В задумчивых глазах его героинь - раздвоенность морального самосознания - мучительное опьянение, которое Достоевский назвал "надрывом"... Они стоят в толпе, и порывисто вглядываются в лица приговоренных на казнь и шепчут суеверно молитвы; они никогда не улыбаются, хрупкие, красивые и мятежные - страдальческие царевны, монахини теремов, в чарах сказки прошлого. И рядом с ними еще угрюмее смотрят мужские лица с длинными бородами и взъерошенными кудрями, старые и молодые, с тем же упорным взглядом исподлобья: стрельцы в железных оковах, бояре, странники, солдаты.
Зловещими силуэтами выделяются их костистые профили, сутулые спины.
От них веет былинной удалью и сумраком монастырской кельи, простором волжских степей и зарослями доисторического леса. В каждом чувствуется личность, познавшая свое право на жизнь и смерть, но в них есть и общее, одинаково присущее всем... Как женщины-царевны Сурикова, бледные героини в кокошниках и узорных душегрейках, так и эти угрюмые герои в казацких шапках и петровских киверах - образы-символы народной души. Художник понял в этой "душе племени" демоническую основу: трагизм острых контрастов, смесь варварства, буйной "татарщины" с экстазом моральных "надрывов" и религиозного отречения, - довизантийской эпической силы с робостью церковно-бытового смирения, смесь жестокости, юродства, разгула, подвижничества, душевной муки, любви.
Мне кажется, что, называя Сурикова мистиком и символистом, мы подразумеваем именно это... Суриков не столько бытовой художник, сколько психолог, заглянувший "по ту сторону" обычной психологии и увидевший мистические бездны там, где прежде видели только "быт".

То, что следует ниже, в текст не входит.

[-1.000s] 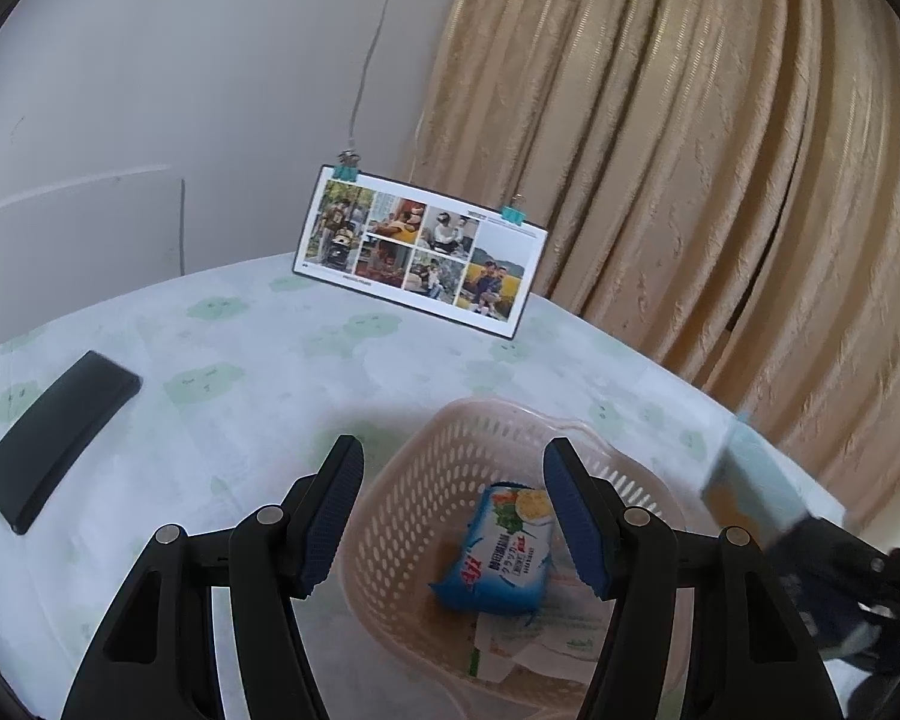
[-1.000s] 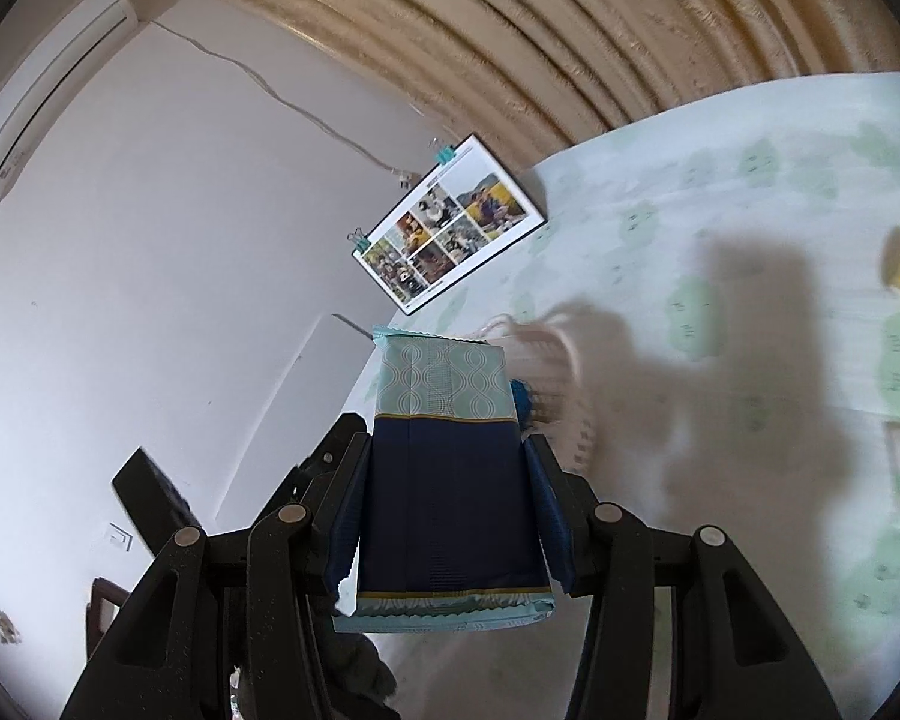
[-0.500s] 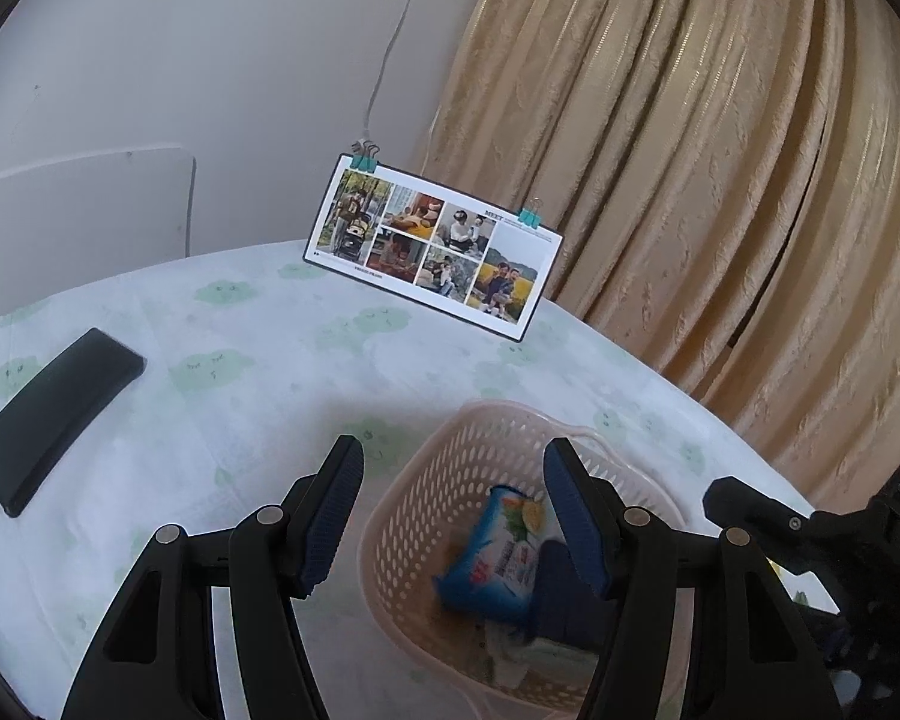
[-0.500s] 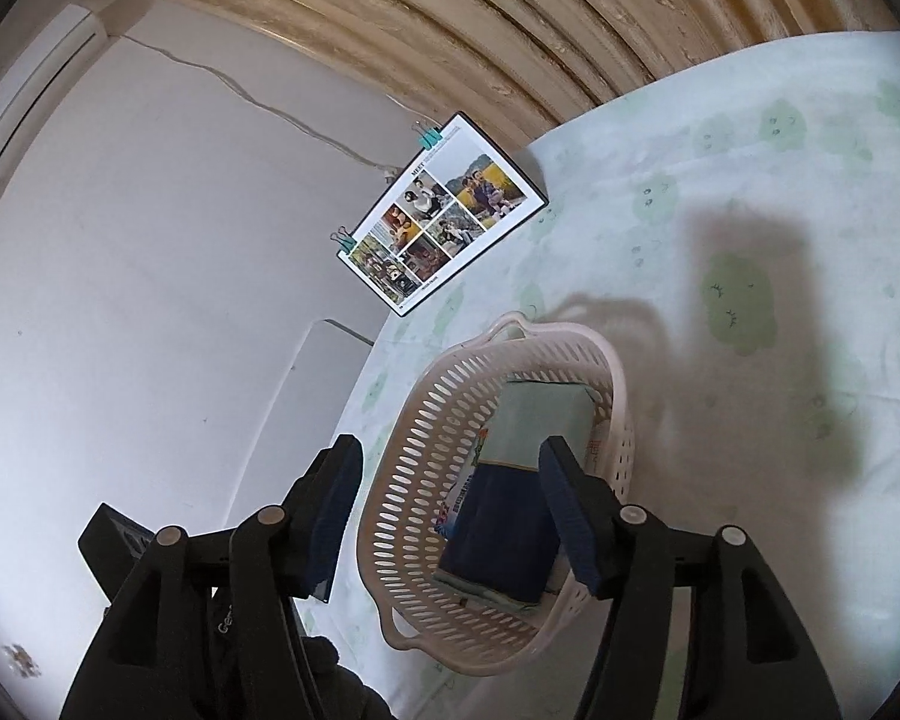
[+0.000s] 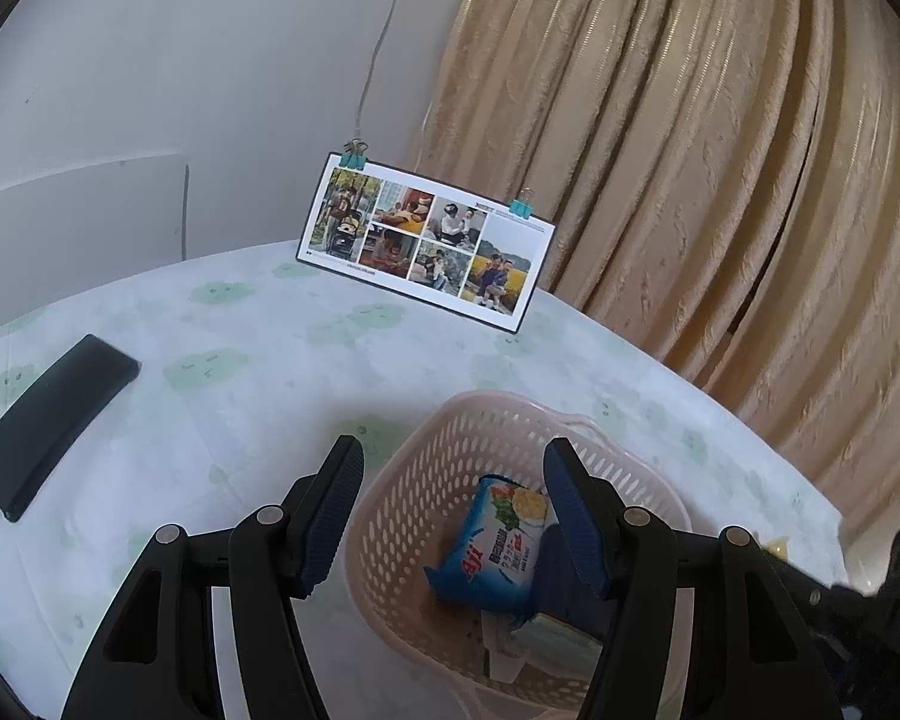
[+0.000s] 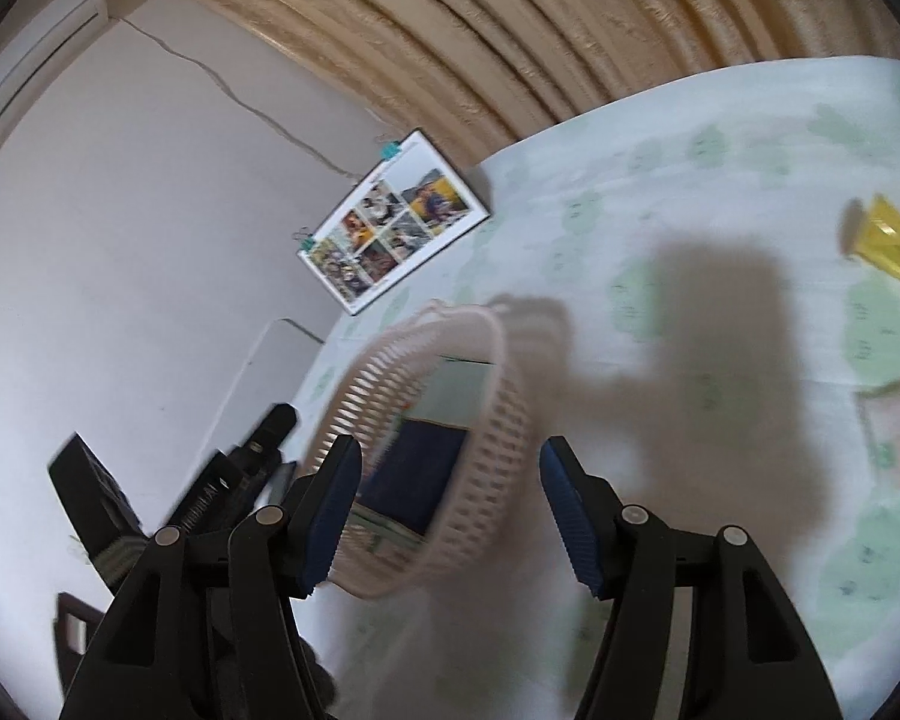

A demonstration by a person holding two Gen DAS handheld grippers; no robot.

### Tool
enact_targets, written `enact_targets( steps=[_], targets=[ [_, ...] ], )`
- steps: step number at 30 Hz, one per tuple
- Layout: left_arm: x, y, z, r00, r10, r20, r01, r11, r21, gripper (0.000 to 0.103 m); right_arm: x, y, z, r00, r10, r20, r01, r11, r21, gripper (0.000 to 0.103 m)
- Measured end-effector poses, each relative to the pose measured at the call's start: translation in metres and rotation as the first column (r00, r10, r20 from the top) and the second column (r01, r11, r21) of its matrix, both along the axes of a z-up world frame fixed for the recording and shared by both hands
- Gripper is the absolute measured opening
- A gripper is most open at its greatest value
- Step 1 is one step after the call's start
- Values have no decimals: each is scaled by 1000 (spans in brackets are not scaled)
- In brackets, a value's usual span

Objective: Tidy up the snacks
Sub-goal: 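Carry the blue-and-white bar over the pink basket and open the right tool, then move the left tool to the pink-wrapped candy stick and close on it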

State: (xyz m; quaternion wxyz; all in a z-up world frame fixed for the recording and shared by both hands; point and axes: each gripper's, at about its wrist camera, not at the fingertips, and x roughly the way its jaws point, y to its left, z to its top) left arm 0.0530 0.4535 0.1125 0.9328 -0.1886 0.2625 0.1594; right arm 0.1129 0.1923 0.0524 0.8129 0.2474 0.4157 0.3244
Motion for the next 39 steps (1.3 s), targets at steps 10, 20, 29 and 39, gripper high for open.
enact_targets(
  steps=[10,20,29,39],
  targets=[
    [4,-19,0,999,-42,-1,42,998,50,63,-22,-57,-7,994,-104,42,107,991,-86,60],
    [1,-54,1,993,-121,10,119,984,132,63,-41,-110,-18,977,-211,36,213,973,-93,60],
    [-9,-83,4,979,-195,51,185,971,152,63,-49,-148,-27,952,-305,20,306,947,-98,60],
    [-25,-140,-5,926,-376,20,364,908,207,63,-51,-160,-32,941,-338,26,339,934,-114,60]
  ],
)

"А как любил Суриков жизнь! Ту жизнь, которая обогащала его картины. Исторические темы, им выбираемые, были часто лишь "ярлыком", "названием", так сказать, его картин, а подлинное содержание их было то, что видел, пережил, чем был поражен когда-то ум,, сердце, глаз внутренний и внешний Сурикова, и тогда он в своих изображениях - назывались ли они картинами, этюдами или портретами - достигал своего "максимума", когда этому максимуму соответствовала сила, острота, глубина восприятия."